(Beginning of Data for this task)
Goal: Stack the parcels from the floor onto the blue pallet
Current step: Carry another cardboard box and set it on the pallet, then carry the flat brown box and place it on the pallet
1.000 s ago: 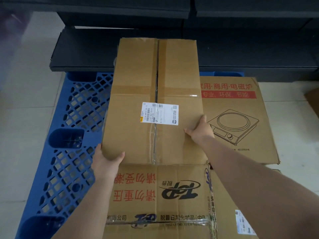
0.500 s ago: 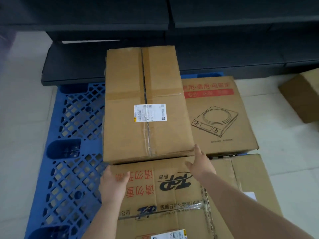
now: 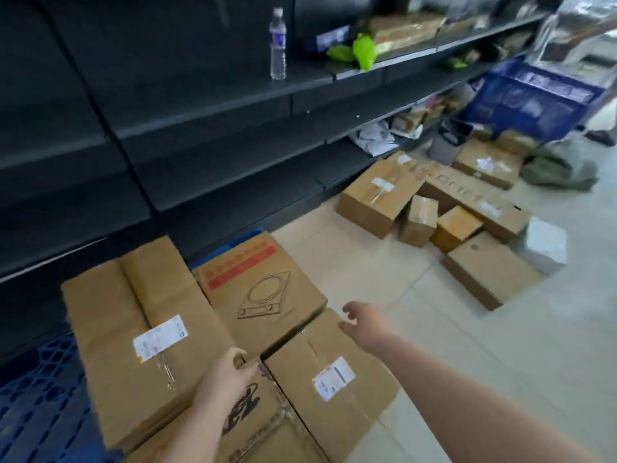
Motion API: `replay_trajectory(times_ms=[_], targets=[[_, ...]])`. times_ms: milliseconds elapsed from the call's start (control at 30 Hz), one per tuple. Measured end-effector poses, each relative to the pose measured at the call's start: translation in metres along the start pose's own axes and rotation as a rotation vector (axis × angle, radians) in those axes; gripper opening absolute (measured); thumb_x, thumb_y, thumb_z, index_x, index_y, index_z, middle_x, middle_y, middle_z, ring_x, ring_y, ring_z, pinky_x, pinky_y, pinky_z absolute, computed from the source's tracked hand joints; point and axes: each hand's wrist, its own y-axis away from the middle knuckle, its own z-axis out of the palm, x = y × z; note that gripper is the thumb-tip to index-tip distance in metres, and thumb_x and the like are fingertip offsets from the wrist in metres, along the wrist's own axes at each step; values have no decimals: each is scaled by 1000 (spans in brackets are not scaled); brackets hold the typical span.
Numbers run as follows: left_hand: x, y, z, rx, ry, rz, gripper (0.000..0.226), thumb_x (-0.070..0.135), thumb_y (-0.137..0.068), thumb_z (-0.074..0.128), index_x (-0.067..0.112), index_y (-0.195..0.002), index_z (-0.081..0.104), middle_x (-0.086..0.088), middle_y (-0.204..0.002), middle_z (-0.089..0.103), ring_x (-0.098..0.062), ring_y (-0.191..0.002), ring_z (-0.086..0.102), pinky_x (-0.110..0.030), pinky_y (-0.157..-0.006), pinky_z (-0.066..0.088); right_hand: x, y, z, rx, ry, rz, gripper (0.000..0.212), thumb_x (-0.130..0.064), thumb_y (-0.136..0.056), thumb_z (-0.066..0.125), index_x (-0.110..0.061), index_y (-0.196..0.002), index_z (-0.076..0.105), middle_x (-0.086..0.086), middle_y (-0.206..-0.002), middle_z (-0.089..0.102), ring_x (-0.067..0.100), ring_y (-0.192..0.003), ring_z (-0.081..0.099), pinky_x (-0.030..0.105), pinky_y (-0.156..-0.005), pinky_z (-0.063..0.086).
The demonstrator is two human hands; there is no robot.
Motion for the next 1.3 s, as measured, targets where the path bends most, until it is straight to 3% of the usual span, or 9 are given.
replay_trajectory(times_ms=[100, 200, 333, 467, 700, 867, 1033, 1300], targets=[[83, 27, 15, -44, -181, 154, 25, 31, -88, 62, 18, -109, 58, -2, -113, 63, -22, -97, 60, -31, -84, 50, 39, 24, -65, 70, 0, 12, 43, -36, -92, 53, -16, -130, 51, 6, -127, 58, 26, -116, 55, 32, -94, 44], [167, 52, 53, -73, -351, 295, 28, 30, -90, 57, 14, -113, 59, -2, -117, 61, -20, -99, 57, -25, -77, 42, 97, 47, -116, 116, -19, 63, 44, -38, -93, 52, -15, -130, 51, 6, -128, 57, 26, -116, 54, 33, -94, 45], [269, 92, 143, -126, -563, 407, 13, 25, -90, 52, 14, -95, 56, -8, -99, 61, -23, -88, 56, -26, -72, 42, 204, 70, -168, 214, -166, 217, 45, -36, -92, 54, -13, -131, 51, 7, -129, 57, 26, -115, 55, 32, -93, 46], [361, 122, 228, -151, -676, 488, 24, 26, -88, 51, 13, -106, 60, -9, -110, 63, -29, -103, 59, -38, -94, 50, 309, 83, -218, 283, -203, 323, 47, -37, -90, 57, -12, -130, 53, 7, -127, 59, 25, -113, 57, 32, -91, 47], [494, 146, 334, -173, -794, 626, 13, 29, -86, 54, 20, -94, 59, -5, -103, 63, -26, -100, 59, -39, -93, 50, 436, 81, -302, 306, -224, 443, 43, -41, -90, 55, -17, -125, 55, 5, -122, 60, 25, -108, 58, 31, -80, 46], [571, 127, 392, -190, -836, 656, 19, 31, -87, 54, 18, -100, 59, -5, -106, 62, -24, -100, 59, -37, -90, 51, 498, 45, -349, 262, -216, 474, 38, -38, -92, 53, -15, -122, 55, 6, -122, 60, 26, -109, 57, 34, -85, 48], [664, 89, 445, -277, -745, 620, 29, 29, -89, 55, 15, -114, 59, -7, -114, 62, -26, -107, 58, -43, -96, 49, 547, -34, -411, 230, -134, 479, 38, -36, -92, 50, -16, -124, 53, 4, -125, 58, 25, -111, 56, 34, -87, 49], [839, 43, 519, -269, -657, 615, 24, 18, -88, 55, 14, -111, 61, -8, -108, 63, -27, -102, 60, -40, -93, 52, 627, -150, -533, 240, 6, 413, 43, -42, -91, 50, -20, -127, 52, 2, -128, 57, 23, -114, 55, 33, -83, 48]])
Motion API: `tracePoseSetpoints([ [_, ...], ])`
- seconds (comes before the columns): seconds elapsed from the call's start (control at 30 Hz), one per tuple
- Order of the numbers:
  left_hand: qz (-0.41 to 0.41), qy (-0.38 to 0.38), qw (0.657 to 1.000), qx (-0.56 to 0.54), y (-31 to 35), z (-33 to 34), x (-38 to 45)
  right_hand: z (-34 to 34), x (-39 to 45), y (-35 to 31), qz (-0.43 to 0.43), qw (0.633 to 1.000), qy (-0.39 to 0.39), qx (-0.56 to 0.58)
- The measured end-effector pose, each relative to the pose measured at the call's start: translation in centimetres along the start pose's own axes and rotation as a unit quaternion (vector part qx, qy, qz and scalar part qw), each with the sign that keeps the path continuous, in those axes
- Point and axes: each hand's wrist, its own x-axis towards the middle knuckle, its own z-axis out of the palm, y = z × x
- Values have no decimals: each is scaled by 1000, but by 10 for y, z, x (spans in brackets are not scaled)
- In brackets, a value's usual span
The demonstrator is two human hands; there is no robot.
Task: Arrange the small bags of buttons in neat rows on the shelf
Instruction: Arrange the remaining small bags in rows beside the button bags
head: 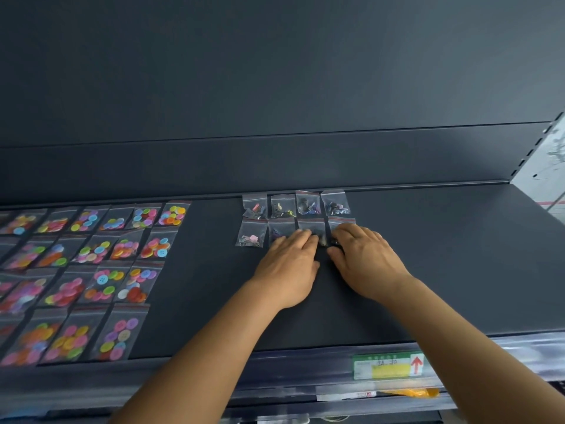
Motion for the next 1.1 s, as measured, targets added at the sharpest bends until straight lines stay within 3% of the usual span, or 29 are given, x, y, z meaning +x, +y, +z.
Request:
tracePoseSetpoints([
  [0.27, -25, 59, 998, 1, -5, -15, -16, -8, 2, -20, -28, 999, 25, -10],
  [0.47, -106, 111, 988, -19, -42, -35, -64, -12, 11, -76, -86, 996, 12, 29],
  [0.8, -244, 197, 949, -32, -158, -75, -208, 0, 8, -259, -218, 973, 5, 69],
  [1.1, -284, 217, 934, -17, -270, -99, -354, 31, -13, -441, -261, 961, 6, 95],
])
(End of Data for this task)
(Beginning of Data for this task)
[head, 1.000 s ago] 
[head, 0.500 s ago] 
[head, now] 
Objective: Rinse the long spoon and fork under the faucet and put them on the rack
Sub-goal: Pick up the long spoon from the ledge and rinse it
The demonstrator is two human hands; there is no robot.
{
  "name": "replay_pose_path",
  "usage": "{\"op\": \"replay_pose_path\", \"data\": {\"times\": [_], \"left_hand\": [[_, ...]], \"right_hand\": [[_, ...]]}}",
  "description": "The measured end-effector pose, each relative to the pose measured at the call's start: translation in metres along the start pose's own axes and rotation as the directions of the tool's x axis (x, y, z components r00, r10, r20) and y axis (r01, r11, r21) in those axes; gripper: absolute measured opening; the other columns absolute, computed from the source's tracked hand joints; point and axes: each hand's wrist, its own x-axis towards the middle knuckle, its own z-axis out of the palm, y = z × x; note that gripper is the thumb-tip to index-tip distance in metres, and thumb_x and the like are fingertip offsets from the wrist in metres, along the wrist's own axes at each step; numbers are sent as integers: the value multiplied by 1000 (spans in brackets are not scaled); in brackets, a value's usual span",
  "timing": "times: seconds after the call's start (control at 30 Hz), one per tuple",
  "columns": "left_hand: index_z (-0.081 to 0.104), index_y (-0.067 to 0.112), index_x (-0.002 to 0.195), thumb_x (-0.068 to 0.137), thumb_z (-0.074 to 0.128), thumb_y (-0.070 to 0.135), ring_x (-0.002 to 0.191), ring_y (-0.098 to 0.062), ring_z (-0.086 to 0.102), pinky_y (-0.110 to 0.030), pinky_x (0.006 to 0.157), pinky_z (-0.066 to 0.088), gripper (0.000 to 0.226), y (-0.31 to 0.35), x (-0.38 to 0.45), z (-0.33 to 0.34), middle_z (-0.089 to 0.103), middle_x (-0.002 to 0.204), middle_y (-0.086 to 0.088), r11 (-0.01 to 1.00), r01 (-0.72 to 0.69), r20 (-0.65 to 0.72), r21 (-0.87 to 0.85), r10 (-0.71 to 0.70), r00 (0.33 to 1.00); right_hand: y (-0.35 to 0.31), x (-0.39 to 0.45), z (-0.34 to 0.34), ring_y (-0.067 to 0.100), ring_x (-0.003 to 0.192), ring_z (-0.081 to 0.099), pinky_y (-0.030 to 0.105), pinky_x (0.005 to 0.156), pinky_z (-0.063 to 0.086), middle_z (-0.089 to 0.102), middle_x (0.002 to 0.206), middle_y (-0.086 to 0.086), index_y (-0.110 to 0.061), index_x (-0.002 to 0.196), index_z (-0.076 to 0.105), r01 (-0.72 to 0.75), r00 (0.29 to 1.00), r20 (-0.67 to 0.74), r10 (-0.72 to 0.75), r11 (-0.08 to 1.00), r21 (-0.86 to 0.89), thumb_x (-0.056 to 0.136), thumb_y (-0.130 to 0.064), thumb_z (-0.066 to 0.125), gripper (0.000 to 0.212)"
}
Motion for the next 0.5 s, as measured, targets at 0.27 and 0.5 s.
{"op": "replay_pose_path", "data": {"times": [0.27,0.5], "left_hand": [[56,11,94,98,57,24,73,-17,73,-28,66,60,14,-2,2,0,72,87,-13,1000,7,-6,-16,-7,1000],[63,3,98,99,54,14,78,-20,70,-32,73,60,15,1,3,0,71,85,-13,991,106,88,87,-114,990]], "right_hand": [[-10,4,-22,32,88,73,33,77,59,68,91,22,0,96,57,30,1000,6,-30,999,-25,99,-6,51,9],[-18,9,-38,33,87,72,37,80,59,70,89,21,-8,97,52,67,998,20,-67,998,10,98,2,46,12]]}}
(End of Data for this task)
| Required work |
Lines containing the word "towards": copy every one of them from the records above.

| Solution to this exercise |
- Point and axes: each hand's wrist, its own x-axis towards the middle knuckle, its own z-axis out of the palm, y = z × x
  "description": "The measured end-effector pose, each relative to the pose measured at the call's start: translation in metres along the start pose's own axes and rotation as the directions of the tool's x axis (x, y, z components r00, r10, r20) and y axis (r01, r11, r21) in those axes; gripper: absolute measured opening; the other columns absolute, computed from the source's tracked hand joints; point and axes: each hand's wrist, its own x-axis towards the middle knuckle, its own z-axis out of the palm, y = z × x; note that gripper is the thumb-tip to index-tip distance in metres, and thumb_x and the like are fingertip offsets from the wrist in metres, along the wrist's own axes at each step; numbers are sent as integers: the value multiplied by 1000 (spans in brackets are not scaled); in brackets, a value's usual span",

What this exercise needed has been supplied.